Contrôle parlementaire sur le numérique à Brazzaville
Brazzaville, 17 janvier 2026. Une délégation de la commission des affaires juridiques de l’Assemblée nationale a effectué, le 16 janvier, une visite de terrain à l’Agence de développement de l’économie numérique (Aden) et au Centre africain de recherche en intelligence artificielle (Caria).
L’objectif annoncé est de s’assurer du bon fonctionnement et de la viabilité de ces établissements publics créés, dans un contexte où le numérique prend une place croissante dans les services et les usages du quotidien, selon les informations rapportées par l’Agence congolaise d’information (ACI).
Après l’audition du ministre Léon Juste Ibombo
La descente s’inscrit dans la mission de contrôle de l’action gouvernementale menée par la commission. Elle intervient après l’audition du ministre des Postes, des Télécommunications et de l’Économie numérique, Léon Juste Ibombo, par les députés membres de cette commission (ACI).
À l’issue des échanges sur site, le député Juste Bernardin Gavet a indiqué que la visite avait permis de constater l’effectivité de l’existence de ces structures, un point important pour apprécier leur capacité à assurer les missions qui leur ont été confiées (ACI).
Aden : soutien aux startups et écosystème numérique
Sur le volet Aden, Juste Bernardin Gavet a salué la vision du gouvernement en matière de développement de l’économie numérique, en évoquant l’implémentation progressive des services numériques dans la vie quotidienne (ACI).
Le député a également insisté sur le rôle de l’Aden dans l’accompagnement des startups et, plus largement, dans la structuration de l’écosystème numérique. Dans son propos, il a présenté l’agence comme un levier pour faire émerger des solutions locales et encourager l’innovation (ACI).
Caria : projets jugés prometteurs, textes attendus
Au Centre africain de recherche en intelligence artificielle, la délégation a relevé l’existence de projets qualifiés de prometteurs, tout en notant des contraintes qui pèsent sur le déploiement de certaines actions, selon les éléments communiqués (ACI).
Parmi les difficultés citées figure l’absence de certains textes d’application. Pour les députés, ces textes restent déterminants pour asseoir la viabilité du Caria, sécuriser son fonctionnement et clarifier les modalités nécessaires à la mise en œuvre de ses missions (ACI).
Conditions de travail et points d’attention relevés
La visite a aussi mis en lumière des faiblesses à corriger. Juste Bernardin Gavet a évoqué la précarité des conditions de travail de cadres et agents de l’Aden, sujet jugé sensible pour la continuité des services et la performance de l’établissement (ACI).
Concernant le Caria, l’insuffisance des textes d’application nécessaires à sa viabilité a été citée comme un frein. Les responsables politiques présents ont, selon l’ACI, pris note de ces éléments dans la perspective d’un suivi institutionnel.

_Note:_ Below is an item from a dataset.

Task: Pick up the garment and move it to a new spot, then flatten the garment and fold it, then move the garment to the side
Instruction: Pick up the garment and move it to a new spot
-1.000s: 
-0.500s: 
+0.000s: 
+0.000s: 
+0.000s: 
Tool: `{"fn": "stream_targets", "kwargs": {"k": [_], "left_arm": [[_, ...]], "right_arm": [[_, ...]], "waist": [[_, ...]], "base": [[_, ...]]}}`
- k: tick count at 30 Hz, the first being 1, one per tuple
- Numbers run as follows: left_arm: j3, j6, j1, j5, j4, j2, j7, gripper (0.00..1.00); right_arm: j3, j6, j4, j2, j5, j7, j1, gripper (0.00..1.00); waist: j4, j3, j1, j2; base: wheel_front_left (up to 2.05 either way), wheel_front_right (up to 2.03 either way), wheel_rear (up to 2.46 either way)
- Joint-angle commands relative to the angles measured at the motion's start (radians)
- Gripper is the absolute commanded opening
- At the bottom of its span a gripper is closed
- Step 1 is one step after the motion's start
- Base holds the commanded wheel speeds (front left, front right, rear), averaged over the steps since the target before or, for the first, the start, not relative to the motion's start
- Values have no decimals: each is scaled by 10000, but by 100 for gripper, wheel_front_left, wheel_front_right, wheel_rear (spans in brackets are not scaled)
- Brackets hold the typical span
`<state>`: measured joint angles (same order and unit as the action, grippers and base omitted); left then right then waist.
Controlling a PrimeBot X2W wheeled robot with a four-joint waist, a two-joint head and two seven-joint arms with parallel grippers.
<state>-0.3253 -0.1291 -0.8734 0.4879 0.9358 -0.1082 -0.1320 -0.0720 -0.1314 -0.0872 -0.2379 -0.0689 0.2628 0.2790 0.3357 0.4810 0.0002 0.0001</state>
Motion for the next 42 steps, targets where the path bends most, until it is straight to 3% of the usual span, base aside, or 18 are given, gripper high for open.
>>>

Plaidoyer annoncé pour renforcer la viabilité des structures
Juste Bernardin Gavet a déclaré vouloir poursuivre le plaidoyer afin que ces deux structures puissent remplir pleinement leur rôle. L’enjeu, a-t-il laissé entendre, est d’aider ces établissements publics à fonctionner de manière efficace et régulière (ACI).
Selon lui, l’objectif est aussi de soutenir le développement de l’écosystème numérique et de contribuer à positionner le Congo parmi les acteurs engagés dans l’économie numérique. Il a associé cette ambition à une exigence de résultats concrets et durables (ACI).
Ibombo : comprendre les enjeux, mobiliser les budgets
Intervenant après la visite, le ministre Léon Juste Ibombo a expliqué que l’exercice avait permis à la délégation de mieux comprendre les enjeux et les besoins du secteur numérique « dans un contexte de crise », selon les propos relayés par l’ACI.
Dans la même déclaration, le ministre a sollicité un soutien continu des parlementaires, notamment pour l’obtention des budgets nécessaires. Il a indiqué que ces moyens doivent permettre d’assurer le développement de l’économie numérique en République du Congo (ACI).
Entre suivi institutionnel et attentes du terrain
Au-delà des constats, la séquence illustre une interaction classique entre contrôle parlementaire et pilotage sectoriel. Pour les usagers comme pour les professionnels, l’attention se porte sur la capacité des structures publiques à tenir leurs promesses et à consolider leurs bases juridiques et opérationnelles.
La visite du 16 janvier fixe ainsi un cadre de suivi, où les questions de ressources, de textes d’application et de conditions de travail sont mises sur la table. Les prochains arbitrages attendus viseront à renforcer l’efficacité de l’Aden et du Caria (ACI).